Mobile devices are often stuck behind high-latency links. Unfortunately for mobile browsers, latency (not bandwidth) is often the key influence on page load time. Proxy-based web accelerators hide last-mile latency by analyzing a page’s content, and informing clients about useful objects to prefetch. However, most accelerators require content providers to divulge cleartext HTTPS data to third-party analysis servers. Acceleration systems can be installed on first-party web servers, avoiding the violation of end-to-end TLS security; however, due to the administrative overhead (and additional VM costs) associated with running an accelerator, many first-party content providers would prefer to outsource the acceleration work—if outsourcing were secure. In this talk, I introduce Oblique, a third-party web accelerator which enables secure outsourcing of page analysis. Oblique symbolically executes the client-side of a page load, generating a prefetch list of symbolic URLs. Each symbolic URL describes a URL that a client browser would fetch, given user-specific values for cookies, the User-Agent string, and other sensitive variables. Those sensitive values are never revealed to Oblique’s analysis server. Instead, during a real page load, the user’s browser concretizes URLs by reading sensitive local state; the browser can then prefetch the associated objects. Experiments involving real sites demonstrate that Oblique preserves TLS integrity while providing better performance than state-of-the-art accelerators. For popular sites, Oblique is also financially cheaper in terms of VM costs.
Bio: James Mickens is a professor of computer science at Harvard University. In the modern era, he spends most of his time trying to avoid unnecessary Zoom meetings. In the pre-modern era, he spent most of his time trying to avoid unnecessary in-person meetings. James Mickens’ spirit animal is a Pokemon that cannot attend meetings. Society will eventually realize his genius and give him a Nobel Peace Prize. James Mickens will not attend the award meeting.

November 13, 2020

Tianqi Chen (CMU)
TVM: An automated deep learning compiler

Data, models, and computing are the three pillars that enable machine learning to solve real-world problems at scale. Making progress on these three domains requires not only disruptive algorithmic advances but also systems innovations that can continue to squeeze more efficiency out of modern hardware. Learning systems are in the center of every intelligent application nowadays. However, the ever-growing demand for applications and hardware specialization creates a huge engineering burden for these systems, most of which rely on heuristics or manual optimization. In this talk, I will present a new approach that uses machine learning to automate system optimizations. I will describe our approach in the context of deep learning deployment problems. I will first discuss how to design invariant representations that can lead to transferable statistical cost models, and apply these representations to optimize tensor programs used in deep learning applications. I will then describe the system improvements we made to enable diverse hardware backends. TVM, our end-to-end system, delivers performance across hardware back-ends that are competitive with state-of-the-art, hand-tuned deep learning frameworks.
Bio: Tianqi Chen is currently an Assistant Professor at the Machine Learning Department and Computer Science Department of Carnegie Mellon University. He received his PhD. from the Paul G. Allen School of Computer Science & Engineering at the University of Washington, working with Carlos Guestrin on the intersection of machine learning and systems. He has created three major learning systems that are widely adopted: XGBoost, TVM, and MXNet (co-creator).

November 20, 2020

Emin Gün Sirer, Cornell / Ava Labs
Open and Programmable Finance with Avalanche

Avalanche is an open-source platform for launching decentralized applications and enterprise blockchain deployments in one interoperable, highly-scalable ecosystem.
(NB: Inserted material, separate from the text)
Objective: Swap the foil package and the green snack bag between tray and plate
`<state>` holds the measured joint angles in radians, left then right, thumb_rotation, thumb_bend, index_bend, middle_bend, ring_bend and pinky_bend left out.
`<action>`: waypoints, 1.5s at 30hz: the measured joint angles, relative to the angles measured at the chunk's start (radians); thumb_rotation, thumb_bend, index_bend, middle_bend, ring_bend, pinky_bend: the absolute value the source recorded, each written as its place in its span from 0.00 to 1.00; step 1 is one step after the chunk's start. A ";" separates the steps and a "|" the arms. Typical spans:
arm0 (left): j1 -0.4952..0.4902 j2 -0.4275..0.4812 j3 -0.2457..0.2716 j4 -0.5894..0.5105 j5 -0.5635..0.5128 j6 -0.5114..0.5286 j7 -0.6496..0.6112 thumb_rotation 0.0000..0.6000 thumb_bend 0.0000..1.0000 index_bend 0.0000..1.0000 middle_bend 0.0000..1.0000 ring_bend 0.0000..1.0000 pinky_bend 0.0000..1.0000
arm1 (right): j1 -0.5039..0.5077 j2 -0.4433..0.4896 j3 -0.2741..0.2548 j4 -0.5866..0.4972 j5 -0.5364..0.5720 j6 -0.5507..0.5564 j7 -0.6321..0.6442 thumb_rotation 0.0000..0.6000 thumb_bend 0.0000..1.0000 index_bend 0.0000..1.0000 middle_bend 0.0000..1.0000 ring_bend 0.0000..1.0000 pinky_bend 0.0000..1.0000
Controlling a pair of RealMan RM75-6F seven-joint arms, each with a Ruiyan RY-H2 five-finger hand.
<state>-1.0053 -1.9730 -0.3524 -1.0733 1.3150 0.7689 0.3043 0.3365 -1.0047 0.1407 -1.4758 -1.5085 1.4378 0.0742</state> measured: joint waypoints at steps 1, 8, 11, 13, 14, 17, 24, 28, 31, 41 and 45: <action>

This talk will focus on the Avalanche network and the potential for decentralized and institutional finance applications built upon it.
Bio: Emin Gun Sirer is a professor of computer science at Cornell University, founder of Ava Labs, co-founder of bloXroute Inc, and co-director of the Initiative for Cryptocurrencies and Smart Contracts (IC3). Among other things, Sirer is known for having implemented the first currency that used proof of work to mint coins, for selfish mining, for characterizing the scale and centralization of existing cryptocurrencies, as well as having proposed the leading protocols for on-chain and off-chain scaling. Of all his collaborations, he is proudest of his contributions to the John Oliver Show’s segment on cryptocurrencies.

February 12, 2021

Işıl Dillig, University of Texas at Austin
Computer-Aided Programming Across the Software Stack
Program synthesis techniques aim to generate executable programs from expressions of user intent. This talk will showcase various applications of program synthesis across different layers of the software stack, starting from computer end-users to application programmers and all the way down to systems programmers. It will also highlight the usefulness of program synthesis for addressing different software concerns, including functionality, correctness, performance, and security.
Bio: Işıl Dillig is an Associate Professor of Computer Science at the University of Texas at Austin where she leads the UToPiA research group. Her main research area is programming languages, with a specific emphasis on program synthesis and static analysis. The techniques developed by her group aim to make software systems more reliable, secure, and easier to build in a robust way. Dr. Dillig is a Sloan Fellow and a recipient of the NSF CAREER award. She obtained all her degrees (BS, MS, and PhD) from Stanford University.

February 19, 2021

Emina Torlak, University of Washington
Solver-Aided Programming for All
Solver-aided tools have automated the verification and synthesis of practical programs in many domains, from high-performance computing to executable biology. These tools work by reducing verification and synthesis tasks to satisfiability queries, which involves compiling programs to logical constraints. Developing an effective symbolic compiler is challenging, however, and until recently, it took years of expert work to create a solver-aided tool for a new domain. In this talk, I will present Rosette, a programming language for rapid creation of solver-aided tools. To build a new tool, you write an interpreter for the tool’s input language, and Rosette lifts this interpreter into a symbolic compiler. This is made possible by Rosette’s symbolic virtual machine, which can translate both a language implementation and programs in that language to efficient constraints. Since its first public release in 2014, Rosette has enabled a wide range of programmers, from professional developers to high school students, to create over 30 new verification and synthesis tools. Example applications include verifying radiation therapy software in current clinical use, synthesizing GPU kernels, and verifying and synthesizing just-in-time compilers that are part of the Linux operating system. This talk will provide a brief introduction to Rosette and describe a few recent applications.
Bio: Emina Torlak is an Associate Professor at the University of Washington, working at the intersection of programming languages, formal methods, and software engineering. She is the creator of the Kodkod constraint solver, which has been used in over 70 academic and industrial tools for software engineering, and Rosette, a new language that makes it easy to create efficient tools for program verification, synthesis, and more.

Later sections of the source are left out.